特に保育歴の長いベテランの保育者が、子どもは「○○すれば(大人の)言うこと聞くのよ」とか言って、大きな声で怒鳴ったり、尻をたたいたりすることが日常化してしまうと、周りの職員は何も言えなくなります。
子どもの権利を尊重するということは、子どもが恐怖を覚えるということをしつけのやり方としてやってはいけないということです。暴力や威嚇、怒鳴りつけなど、それは恐怖を与えることです。これをいかにおだやかに冷静に子どもに伝えられるか、そこに保育士の専門性があります。
私はすべての園において、子どもの権利尊重を基本において経営し、そして保育現場では、子どもの権利の尊重をすすめてほしいと思います。また他の人の権利を尊重していける態度を育成してほしい。一方で、子どもの権利侵害に対しては、機敏かつ柔軟に介入する仕組みをつくってほしいです。
こうした専門性を園の当たり前の文化にしていくには、繰り返しになりますが「保育士が余裕をもって保育にのぞめる体制と、保育士を応援する環境をつくっていく」ことです。

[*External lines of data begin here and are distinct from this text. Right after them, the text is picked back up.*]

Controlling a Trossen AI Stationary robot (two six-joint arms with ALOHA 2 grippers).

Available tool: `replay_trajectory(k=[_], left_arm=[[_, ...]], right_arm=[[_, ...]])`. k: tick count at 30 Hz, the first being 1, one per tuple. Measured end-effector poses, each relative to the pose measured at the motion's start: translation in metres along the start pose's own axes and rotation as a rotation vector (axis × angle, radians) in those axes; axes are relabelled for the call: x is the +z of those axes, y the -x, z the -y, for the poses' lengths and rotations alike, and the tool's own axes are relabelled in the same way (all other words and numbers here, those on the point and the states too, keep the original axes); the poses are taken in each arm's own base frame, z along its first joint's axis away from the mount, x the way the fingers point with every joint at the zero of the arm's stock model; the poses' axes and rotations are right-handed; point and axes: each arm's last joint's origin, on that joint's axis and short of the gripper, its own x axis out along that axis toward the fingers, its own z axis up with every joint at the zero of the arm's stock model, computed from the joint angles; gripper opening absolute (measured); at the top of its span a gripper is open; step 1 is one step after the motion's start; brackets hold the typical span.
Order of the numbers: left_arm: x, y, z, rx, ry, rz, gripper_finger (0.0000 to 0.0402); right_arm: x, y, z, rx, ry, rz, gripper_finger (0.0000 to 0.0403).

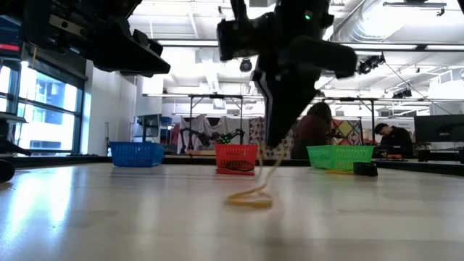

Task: Sort rubber bands into baskets
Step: Put the yellow rubber band into the green bin

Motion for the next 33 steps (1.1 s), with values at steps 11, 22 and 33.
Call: replay_trajectory(k=[11, 22, 33], left_arm=[[-0.017, 0.003, -0.019, -0.001, 0.144, 0.131, 0.0001], [-0.047, 0.017, -0.031, 0.083, 0.259, 0.239, 0.0000], [-0.045, 0.017, -0.032, 0.090, 0.226, 0.257, 0.0000]], right_arm=[[-0.024, 0.057, 0.055, -0.212, -0.136, -0.044, 0.0000], [-0.068, 0.096, 0.120, -0.405, -0.349, -0.028, 0.0000], [-0.134, 0.128, 0.186, -0.675, -0.658, 0.017, 0.0000]])
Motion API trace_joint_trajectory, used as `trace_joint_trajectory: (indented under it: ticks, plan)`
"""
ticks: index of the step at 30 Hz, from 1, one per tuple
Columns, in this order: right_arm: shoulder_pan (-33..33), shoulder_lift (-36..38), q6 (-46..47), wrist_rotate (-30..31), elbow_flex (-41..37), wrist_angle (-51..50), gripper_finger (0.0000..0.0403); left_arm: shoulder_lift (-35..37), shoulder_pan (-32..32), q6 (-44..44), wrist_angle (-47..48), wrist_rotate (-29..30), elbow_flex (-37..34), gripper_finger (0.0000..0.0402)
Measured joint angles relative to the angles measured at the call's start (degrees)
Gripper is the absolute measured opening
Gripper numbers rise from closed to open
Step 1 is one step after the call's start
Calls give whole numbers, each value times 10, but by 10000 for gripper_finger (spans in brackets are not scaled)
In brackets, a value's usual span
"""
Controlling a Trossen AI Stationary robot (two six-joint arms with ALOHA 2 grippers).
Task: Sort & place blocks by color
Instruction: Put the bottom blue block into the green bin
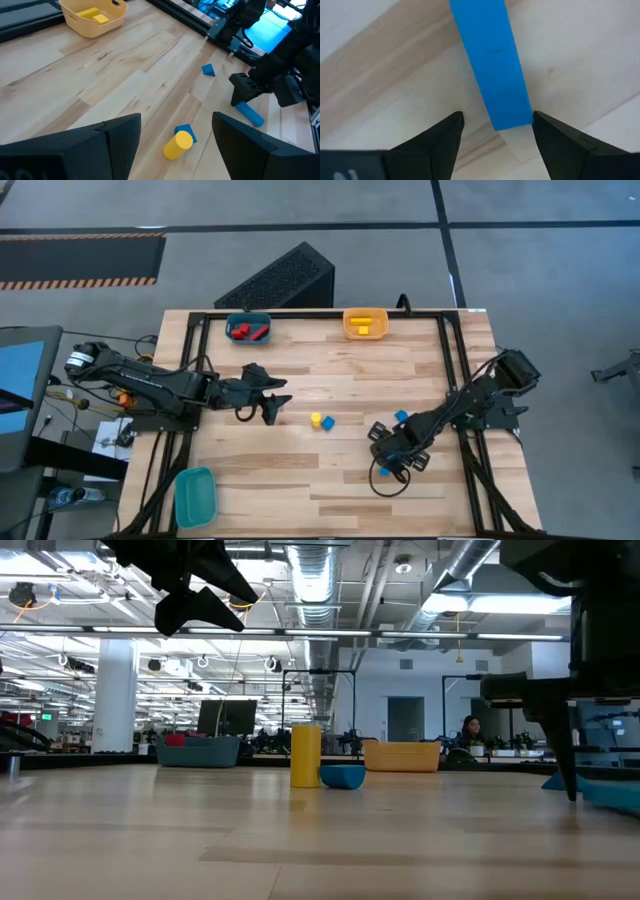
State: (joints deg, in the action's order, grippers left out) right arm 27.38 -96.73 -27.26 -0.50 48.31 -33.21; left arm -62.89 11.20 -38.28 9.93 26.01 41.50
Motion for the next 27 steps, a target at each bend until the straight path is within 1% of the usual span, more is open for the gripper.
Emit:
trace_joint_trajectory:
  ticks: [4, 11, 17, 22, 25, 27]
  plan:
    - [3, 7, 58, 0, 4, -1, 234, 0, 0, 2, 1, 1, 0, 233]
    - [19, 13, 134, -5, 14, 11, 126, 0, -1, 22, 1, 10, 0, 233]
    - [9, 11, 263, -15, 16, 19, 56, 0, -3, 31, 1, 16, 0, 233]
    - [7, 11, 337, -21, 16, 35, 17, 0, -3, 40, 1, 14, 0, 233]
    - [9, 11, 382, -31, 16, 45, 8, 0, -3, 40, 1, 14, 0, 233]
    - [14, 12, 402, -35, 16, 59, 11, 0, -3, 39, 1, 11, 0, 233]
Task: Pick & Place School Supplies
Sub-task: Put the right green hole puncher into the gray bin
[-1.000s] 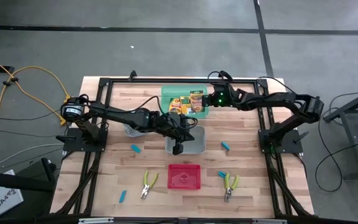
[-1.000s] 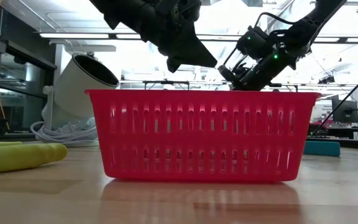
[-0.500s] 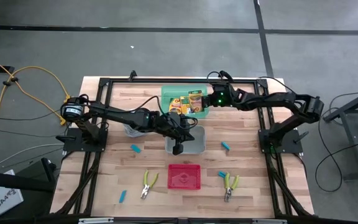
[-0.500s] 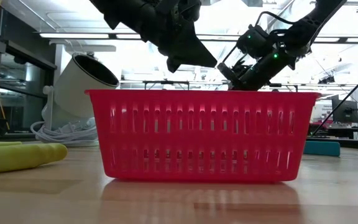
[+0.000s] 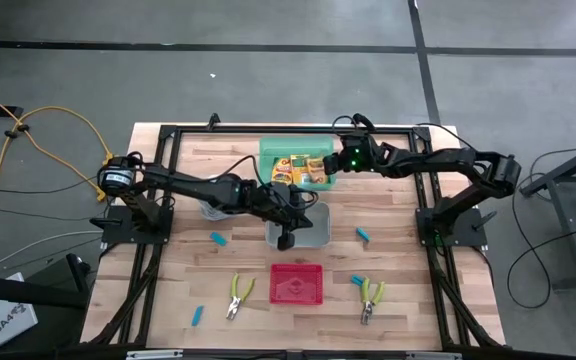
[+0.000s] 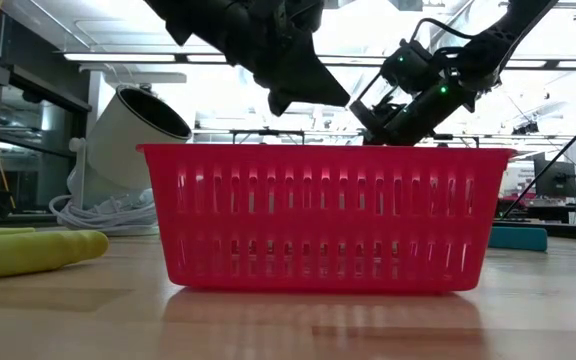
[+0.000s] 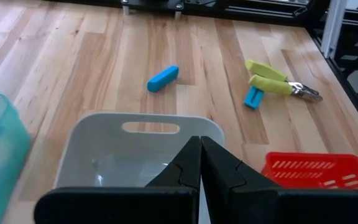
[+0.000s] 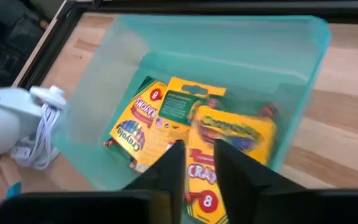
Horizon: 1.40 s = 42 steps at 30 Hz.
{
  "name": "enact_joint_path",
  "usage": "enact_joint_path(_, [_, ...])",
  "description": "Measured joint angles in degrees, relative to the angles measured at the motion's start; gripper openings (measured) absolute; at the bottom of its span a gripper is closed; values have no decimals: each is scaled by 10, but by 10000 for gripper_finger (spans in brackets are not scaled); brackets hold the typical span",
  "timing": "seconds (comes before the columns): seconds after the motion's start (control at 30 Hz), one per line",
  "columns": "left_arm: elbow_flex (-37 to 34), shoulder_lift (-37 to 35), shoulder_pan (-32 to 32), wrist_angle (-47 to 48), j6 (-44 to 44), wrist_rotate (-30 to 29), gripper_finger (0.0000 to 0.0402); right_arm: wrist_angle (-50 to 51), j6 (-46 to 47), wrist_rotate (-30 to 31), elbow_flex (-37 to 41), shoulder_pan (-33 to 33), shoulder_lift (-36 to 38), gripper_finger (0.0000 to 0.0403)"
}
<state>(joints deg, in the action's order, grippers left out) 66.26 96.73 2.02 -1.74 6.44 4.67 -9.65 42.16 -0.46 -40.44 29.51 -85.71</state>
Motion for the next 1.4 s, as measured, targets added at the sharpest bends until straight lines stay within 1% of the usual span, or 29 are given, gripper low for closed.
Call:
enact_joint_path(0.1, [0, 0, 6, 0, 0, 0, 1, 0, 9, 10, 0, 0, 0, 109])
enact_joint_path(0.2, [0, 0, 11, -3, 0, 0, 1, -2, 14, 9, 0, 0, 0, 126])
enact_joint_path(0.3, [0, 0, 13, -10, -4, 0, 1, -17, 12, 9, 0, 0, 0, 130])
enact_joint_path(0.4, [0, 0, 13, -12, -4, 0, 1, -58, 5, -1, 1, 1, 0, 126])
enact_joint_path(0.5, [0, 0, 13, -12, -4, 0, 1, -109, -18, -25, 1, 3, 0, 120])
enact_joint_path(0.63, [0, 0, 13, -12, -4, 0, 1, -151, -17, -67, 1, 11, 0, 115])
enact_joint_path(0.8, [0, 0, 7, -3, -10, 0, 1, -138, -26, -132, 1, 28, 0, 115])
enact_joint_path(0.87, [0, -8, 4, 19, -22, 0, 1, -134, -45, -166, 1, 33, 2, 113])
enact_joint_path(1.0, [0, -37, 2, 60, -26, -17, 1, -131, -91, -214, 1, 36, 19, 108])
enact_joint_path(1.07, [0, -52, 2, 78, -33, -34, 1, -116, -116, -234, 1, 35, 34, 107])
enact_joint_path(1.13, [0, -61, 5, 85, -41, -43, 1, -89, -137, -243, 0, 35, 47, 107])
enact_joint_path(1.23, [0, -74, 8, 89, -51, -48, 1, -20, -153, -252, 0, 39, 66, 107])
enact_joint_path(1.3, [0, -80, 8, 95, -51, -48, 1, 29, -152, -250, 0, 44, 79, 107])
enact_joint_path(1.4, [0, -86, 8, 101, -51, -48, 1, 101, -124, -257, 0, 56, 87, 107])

そして園だけの取り組みではなく、社会の中で、子どもの権利とウェルビーイングの尊重を乳幼児教育の育成と一体的に進めていくことこそが、子どもの今の幸せを確保し、今の充実から将来の幸せと生きがいへとつながっていくと考えています。
そして上記で言ったこと以上に大事なことは、園について外部からの視点に基づき、監修する仕組みをつくることです。質の高い乳幼児教育を推進していくためには、国や行政による外部的な監修・介入が必要だと考えています。
現在、保育園・幼稚園・認定子ども園、園種の枠を越え、共通の指針や要領があります。そこには、子どもの権利尊重や子どもが主体的に活動することの大切さが説かれています。

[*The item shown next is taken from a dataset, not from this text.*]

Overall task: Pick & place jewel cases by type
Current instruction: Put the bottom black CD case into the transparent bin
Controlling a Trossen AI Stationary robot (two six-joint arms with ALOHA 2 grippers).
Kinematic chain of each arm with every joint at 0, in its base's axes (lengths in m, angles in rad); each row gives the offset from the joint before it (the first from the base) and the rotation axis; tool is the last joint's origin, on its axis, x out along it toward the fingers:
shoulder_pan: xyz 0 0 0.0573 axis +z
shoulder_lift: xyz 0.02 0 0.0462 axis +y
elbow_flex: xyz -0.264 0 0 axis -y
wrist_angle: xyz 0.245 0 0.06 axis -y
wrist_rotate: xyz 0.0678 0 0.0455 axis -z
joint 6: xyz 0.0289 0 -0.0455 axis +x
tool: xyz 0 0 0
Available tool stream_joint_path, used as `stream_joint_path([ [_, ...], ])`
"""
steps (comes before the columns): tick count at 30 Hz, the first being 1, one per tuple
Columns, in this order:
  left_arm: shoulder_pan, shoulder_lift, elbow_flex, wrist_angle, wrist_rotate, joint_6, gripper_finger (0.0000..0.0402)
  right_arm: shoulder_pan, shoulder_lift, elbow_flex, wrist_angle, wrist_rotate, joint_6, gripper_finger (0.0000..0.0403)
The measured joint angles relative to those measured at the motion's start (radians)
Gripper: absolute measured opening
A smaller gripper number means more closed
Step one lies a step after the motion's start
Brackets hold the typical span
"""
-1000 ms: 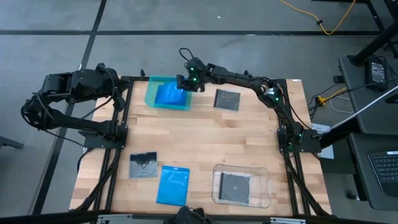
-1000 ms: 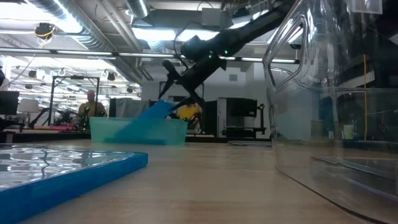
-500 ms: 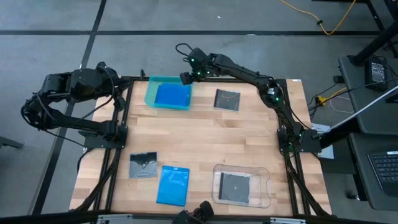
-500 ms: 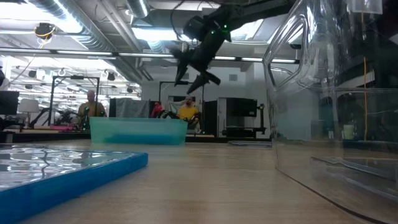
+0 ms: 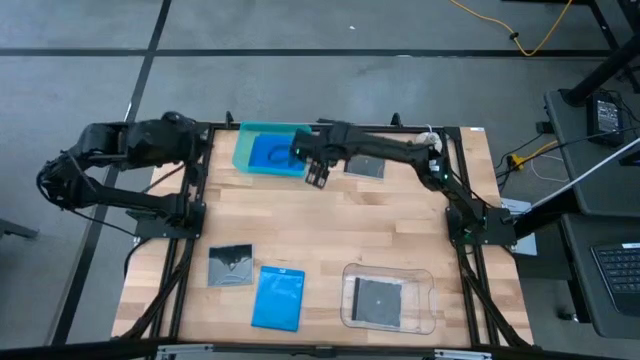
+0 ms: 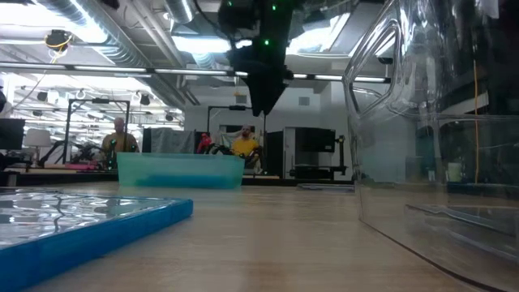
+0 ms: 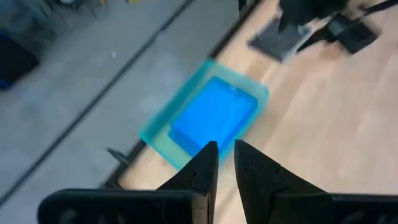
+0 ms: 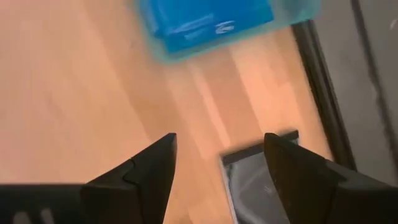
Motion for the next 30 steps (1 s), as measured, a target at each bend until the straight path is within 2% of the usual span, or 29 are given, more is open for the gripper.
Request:
stream_joint_path([
  [6, 0.000, -0.019, -0.221, 0.031, 0.118, -0.146, 0.0043, 0.079, -0.001, 0.000, -0.023, -0.001, -0.088, 0.0244],
  [10, -0.017, -0.026, -0.389, 0.117, 0.264, -0.251, 0.0042, 0.088, -0.025, -0.001, -0.037, -0.004, -0.138, 0.0244],
  [12, -0.051, -0.025, -0.466, 0.183, 0.341, -0.315, 0.0038, 0.081, -0.042, -0.001, -0.038, -0.004, -0.165, 0.0244],
  [16, -0.174, -0.025, -0.574, 0.326, 0.417, -0.459, 0.0012, 0.054, -0.083, -0.001, -0.039, -0.046, -0.216, 0.0229],
  [19, -0.291, -0.015, -0.615, 0.418, 0.415, -0.580, 0.0004, 0.024, -0.110, 0.000, -0.034, -0.087, -0.263, 0.0197],
  [23, -0.466, 0.028, -0.662, 0.523, 0.390, -0.750, 0.0001, -0.017, -0.124, -0.001, -0.028, -0.168, -0.324, 0.0130],
  [28, -0.667, 0.147, -0.686, 0.548, 0.330, -0.939, 0.0001, -0.054, -0.125, -0.028, -0.010, -0.319, -0.388, 0.0025],
  [30, -0.727, 0.201, -0.687, 0.548, 0.304, -1.008, 0.0001, -0.057, -0.123, -0.052, 0.007, -0.368, -0.407, 0.0010],
])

公的な費用で運営されている園は、自治体による指導監査が毎年実施されたり、東京都では第三者評価制度があったりもしますが、指針や要領を遵守した保育実践であるかどうかを細かくチェックされるわけではありません。
現行の保育制度では、園生活の中で子どもが自発的に活動しているか、夢中で遊ぶ環境があるか、安心して生活しているかなど、指針や要領で大事にされている視点を評価する仕組みはありません。
こうした点を国や自治体、行政が見直していかない限り、今回のような事件はなくならないと思います。理想的には、こうした園の評価を数値化し、数値に応じた補助金制度をつくっていくことです。
園の保育の質や内容を補助金と紐づけることで、どの園も保育を見直し、その質を確保し向上させる仕組みをつくり、それを支えてチェックする体制が可能になると思われます。こうした制度を行政側がしっかり整備することを強く願います。
少し長くなりましたが、以上のようなことを今回のテレビの取材でお話ししました。
質の高い乳幼児教育を推し進め維持していくには、一つの園だけで問題を抱えるではなく、外部が介入して軌道修正が可能な仕組みづくりが必須であり、そうした仕組みづくりによって子どもの育ちが保障されるものと思われます。